■ **ACTION ITEM**: The number of lines holding the string "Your" is all that is wanted; count them in the records below.
----
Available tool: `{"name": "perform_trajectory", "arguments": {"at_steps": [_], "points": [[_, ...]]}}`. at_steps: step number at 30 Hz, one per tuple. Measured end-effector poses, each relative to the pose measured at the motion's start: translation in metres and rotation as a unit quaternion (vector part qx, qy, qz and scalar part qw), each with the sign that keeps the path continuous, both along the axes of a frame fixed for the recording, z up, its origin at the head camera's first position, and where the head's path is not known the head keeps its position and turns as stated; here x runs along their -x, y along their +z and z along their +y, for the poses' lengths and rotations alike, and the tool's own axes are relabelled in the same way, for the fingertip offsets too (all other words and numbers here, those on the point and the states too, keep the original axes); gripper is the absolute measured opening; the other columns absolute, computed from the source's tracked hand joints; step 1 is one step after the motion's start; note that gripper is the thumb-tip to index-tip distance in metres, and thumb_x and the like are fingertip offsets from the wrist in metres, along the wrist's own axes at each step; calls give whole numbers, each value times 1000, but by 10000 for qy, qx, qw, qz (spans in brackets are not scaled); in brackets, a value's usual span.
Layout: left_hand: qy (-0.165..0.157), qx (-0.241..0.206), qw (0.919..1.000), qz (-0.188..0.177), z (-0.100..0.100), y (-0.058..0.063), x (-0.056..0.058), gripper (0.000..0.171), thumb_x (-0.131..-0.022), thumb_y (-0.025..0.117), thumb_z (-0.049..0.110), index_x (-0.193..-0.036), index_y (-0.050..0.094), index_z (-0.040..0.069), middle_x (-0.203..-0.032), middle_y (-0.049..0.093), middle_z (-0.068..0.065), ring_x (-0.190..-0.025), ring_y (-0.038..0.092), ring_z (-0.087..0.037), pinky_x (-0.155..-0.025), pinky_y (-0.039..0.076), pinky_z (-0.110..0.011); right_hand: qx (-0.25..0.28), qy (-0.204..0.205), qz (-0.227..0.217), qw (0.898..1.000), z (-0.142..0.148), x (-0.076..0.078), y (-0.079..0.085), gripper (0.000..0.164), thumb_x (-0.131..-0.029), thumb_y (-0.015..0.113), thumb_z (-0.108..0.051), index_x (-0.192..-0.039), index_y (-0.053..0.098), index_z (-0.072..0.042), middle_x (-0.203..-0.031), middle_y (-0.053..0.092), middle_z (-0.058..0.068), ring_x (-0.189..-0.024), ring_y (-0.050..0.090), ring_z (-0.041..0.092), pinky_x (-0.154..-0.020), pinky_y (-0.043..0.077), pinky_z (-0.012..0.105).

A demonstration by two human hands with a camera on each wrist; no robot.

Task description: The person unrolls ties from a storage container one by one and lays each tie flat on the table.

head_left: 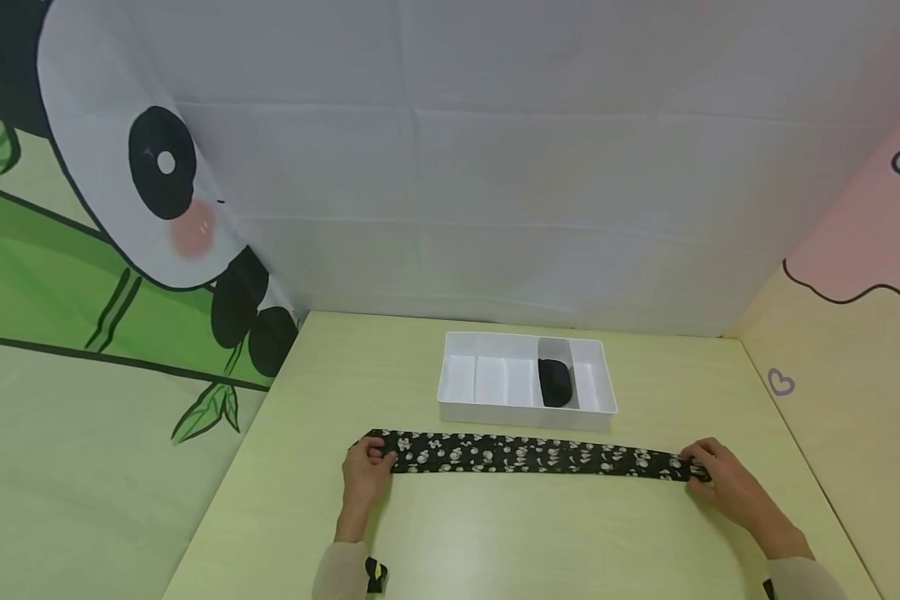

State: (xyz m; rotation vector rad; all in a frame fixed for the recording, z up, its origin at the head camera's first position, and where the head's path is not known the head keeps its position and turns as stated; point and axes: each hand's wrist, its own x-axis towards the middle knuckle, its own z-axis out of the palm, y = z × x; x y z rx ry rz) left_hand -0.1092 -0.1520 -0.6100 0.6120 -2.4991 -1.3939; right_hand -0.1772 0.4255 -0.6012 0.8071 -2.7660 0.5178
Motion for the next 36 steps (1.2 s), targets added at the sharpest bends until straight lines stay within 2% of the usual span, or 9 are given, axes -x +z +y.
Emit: {"name": "perform_trajectory", "arguments": {"at_steps": [7, 15, 23, 36], "points": [[-21, -42, 10000, 23, 0, 0, -1, 25, -88, 76, 0, -109, 65, -8, -92, 60, -15, -83, 59, -26, -71, 48, -34, 50, -408, -474, 9980, 1, -2, -2, 34, -76, 80, 3, -107, 66, -5, -114, 58, 17, -100, 61, 39, -80, 52, 58], [-59, 93, 9984, 548, 3, 0, -6, 23, -85, 75, -1, -102, 64, -9, -85, 58, -14, -75, 57, -24, -65, 47, -34, 78, -718, -511, 9961, 3, -4, -1, 36, -76, 82, 2, -107, 64, -4, -113, 59, 24, -95, 61, 43, -73, 52, 61], [-83, -24, 9999, 97, -1, -2, -1, 25, -88, 76, 1, -108, 65, -9, -91, 60, -15, -81, 58, -24, -71, 47, -34, 195, -966, -791, 9920, 5, -3, 0, 26, -84, 75, 0, -107, 62, 1, -116, 56, 35, -100, 59, 51, -79, 49, 66], [-61, -61, 9999, 108, -1, 0, 0, 25, -88, 77, 1, -107, 65, -8, -90, 59, -14, -81, 57, -23, -70, 47, -33, 517, -1028, -581, 9917, 13, -4, -4, 25, -82, 75, 3, -103, 63, 2, -117, 55, 37, -101, 56, 55, -79, 46, 68]]}}
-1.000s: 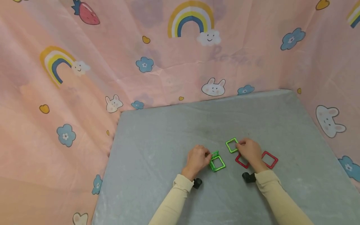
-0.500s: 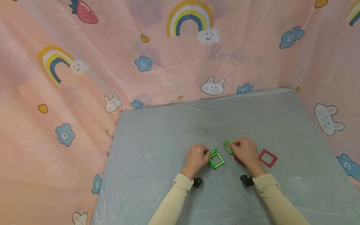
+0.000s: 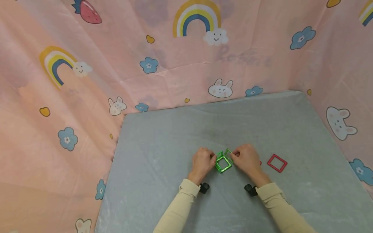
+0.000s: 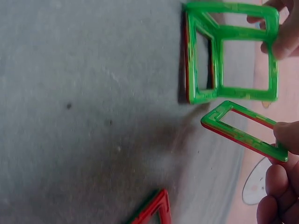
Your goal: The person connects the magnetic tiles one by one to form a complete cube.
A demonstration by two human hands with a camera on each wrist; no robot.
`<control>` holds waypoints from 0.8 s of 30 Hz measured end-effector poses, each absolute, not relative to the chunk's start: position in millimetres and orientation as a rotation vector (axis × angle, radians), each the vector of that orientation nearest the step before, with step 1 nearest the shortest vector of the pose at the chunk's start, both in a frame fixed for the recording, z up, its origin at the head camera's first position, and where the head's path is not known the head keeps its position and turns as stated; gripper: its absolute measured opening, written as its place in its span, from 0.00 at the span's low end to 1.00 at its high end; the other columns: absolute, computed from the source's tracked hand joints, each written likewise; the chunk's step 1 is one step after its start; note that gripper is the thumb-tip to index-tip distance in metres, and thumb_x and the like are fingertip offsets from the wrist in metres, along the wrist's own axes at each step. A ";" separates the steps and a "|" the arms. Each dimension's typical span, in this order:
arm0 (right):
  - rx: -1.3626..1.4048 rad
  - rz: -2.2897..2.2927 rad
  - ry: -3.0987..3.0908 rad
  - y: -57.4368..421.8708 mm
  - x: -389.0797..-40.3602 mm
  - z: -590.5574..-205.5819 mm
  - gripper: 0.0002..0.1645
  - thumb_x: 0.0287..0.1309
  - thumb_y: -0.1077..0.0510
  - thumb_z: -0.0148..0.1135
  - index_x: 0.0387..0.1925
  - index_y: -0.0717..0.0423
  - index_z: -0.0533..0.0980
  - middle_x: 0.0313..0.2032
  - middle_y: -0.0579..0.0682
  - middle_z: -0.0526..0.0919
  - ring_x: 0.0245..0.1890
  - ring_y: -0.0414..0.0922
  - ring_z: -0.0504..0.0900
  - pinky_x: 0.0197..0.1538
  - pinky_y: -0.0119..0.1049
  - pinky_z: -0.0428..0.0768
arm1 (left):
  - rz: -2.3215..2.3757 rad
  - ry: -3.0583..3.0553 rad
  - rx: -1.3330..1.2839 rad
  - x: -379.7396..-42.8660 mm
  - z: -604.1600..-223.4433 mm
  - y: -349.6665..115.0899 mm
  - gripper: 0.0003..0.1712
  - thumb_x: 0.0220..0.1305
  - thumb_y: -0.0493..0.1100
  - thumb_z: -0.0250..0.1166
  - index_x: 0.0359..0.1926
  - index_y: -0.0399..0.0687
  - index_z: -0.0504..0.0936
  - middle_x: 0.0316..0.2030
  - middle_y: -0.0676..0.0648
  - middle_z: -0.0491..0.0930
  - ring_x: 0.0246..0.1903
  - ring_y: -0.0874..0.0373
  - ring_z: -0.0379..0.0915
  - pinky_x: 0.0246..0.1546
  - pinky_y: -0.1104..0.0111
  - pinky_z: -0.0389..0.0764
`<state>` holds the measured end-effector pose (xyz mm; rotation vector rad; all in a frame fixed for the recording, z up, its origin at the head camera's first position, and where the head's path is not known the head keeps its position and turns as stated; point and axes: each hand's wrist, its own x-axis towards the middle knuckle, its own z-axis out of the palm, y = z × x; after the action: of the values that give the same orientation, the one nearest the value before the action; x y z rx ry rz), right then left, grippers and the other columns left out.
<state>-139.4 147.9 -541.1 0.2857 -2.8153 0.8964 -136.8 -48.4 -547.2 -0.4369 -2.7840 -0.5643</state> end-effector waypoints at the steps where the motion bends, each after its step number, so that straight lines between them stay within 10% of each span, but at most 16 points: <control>1: 0.300 0.893 -2.805 146.6 -139.1 -541.5 0.07 0.48 0.59 0.70 0.20 0.58 0.85 0.22 0.52 0.82 0.29 0.52 0.79 0.34 0.49 0.76 | -0.566 -2.783 -0.437 -136.9 -547.3 -48.3 0.07 0.56 0.43 0.69 0.22 0.54 0.88 0.21 0.57 0.79 0.24 0.62 0.71 0.21 0.74 0.71; 24: 0.329 0.754 -2.729 126.8 -128.2 -545.0 0.08 0.44 0.61 0.73 0.16 0.57 0.82 0.18 0.50 0.78 0.26 0.54 0.75 0.33 0.50 0.75 | -0.573 -2.812 -0.459 -135.3 -546.1 -48.3 0.08 0.58 0.42 0.69 0.23 0.54 0.88 0.20 0.56 0.77 0.24 0.62 0.69 0.23 0.74 0.70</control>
<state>-128.2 126.8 -545.0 0.3291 -2.7285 0.7536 -135.3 -48.3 -546.1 -0.4588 -2.8118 -0.5732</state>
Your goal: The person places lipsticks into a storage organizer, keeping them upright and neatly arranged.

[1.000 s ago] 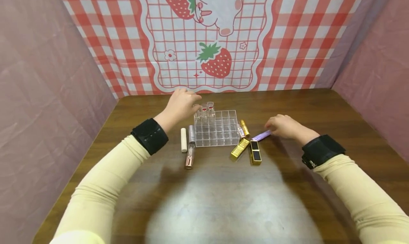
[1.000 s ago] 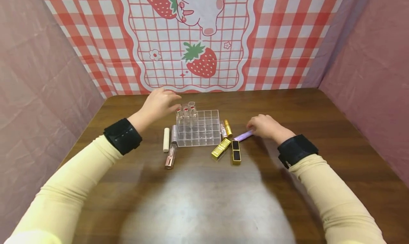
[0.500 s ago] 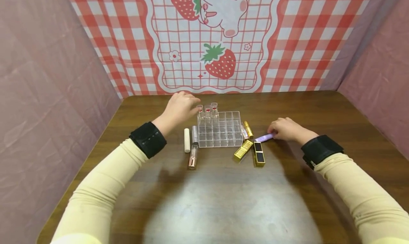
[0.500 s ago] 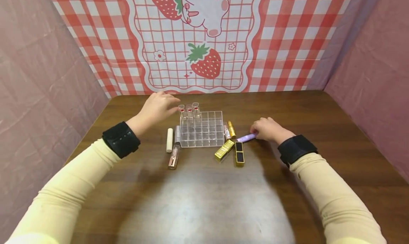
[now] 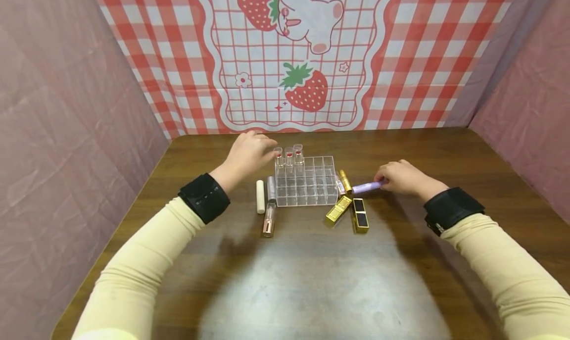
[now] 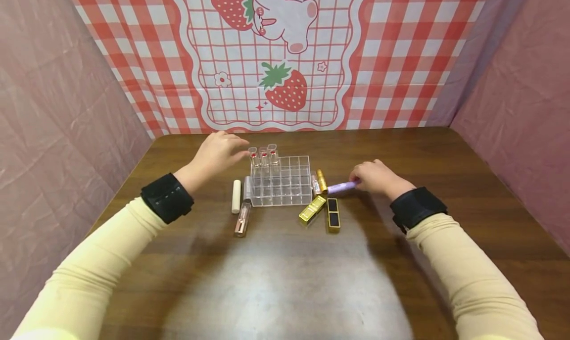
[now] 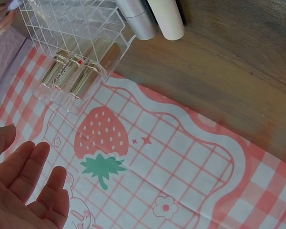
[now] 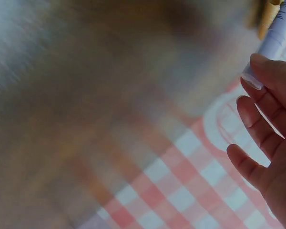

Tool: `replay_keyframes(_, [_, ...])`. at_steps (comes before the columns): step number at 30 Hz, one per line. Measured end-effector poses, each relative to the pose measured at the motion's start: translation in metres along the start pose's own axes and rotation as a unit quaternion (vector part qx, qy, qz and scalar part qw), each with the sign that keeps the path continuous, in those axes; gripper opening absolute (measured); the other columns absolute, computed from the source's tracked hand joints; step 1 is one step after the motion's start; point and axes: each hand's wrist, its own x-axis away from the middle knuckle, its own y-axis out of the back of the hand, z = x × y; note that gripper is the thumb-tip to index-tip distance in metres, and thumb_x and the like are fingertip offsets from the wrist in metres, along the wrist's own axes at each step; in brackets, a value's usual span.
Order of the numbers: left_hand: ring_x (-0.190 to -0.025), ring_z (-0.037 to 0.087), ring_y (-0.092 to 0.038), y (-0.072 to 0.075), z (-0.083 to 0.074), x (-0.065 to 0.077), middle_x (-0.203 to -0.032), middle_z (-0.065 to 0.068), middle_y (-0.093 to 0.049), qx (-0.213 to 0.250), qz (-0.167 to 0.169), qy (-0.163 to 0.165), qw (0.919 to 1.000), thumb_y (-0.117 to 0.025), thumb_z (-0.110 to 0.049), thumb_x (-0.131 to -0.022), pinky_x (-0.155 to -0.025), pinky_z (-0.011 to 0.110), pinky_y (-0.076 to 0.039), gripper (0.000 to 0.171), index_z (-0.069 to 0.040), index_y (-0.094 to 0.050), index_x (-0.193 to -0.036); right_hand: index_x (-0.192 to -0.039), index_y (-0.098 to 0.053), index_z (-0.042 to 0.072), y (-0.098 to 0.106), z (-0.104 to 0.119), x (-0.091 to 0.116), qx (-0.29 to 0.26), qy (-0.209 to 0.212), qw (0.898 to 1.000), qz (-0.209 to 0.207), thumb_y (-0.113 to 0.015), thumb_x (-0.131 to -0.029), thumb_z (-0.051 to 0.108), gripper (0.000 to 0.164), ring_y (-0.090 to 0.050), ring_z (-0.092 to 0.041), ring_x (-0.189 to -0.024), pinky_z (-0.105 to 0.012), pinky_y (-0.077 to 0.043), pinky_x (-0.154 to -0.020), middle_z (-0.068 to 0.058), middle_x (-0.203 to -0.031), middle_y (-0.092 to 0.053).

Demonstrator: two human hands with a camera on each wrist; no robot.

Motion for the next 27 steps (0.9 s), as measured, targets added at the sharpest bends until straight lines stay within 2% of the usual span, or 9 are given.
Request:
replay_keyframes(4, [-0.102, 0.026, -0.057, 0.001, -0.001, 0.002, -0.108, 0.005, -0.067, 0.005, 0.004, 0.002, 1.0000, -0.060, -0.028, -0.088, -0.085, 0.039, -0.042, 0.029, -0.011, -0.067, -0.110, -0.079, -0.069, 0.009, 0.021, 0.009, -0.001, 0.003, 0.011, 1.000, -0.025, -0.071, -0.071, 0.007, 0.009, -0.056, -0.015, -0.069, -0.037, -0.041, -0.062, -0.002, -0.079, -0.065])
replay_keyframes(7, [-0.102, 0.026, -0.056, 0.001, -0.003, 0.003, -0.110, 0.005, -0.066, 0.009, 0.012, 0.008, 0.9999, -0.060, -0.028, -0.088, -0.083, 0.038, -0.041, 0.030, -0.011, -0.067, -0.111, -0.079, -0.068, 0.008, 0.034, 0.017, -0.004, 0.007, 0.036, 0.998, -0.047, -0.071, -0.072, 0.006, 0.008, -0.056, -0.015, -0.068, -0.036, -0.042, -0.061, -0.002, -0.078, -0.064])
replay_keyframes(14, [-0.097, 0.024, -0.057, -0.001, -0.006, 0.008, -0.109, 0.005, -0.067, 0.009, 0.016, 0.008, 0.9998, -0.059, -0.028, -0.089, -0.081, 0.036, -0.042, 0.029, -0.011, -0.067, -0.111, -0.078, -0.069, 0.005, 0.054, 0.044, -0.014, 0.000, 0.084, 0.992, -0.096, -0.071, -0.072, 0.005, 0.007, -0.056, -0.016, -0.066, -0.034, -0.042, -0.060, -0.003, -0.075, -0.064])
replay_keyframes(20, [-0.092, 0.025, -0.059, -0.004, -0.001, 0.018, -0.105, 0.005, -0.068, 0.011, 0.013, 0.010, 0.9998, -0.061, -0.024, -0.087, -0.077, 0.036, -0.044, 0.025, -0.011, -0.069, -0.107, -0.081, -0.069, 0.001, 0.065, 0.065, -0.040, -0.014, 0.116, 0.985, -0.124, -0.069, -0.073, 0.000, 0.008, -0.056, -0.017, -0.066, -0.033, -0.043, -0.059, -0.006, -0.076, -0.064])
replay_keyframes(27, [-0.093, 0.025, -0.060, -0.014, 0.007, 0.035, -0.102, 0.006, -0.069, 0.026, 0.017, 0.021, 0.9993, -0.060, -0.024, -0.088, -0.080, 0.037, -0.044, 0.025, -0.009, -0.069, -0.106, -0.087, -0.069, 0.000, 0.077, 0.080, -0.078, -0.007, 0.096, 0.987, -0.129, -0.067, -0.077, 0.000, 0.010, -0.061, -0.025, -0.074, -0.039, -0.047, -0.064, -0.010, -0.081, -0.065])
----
■ **TASK RESULT**: 2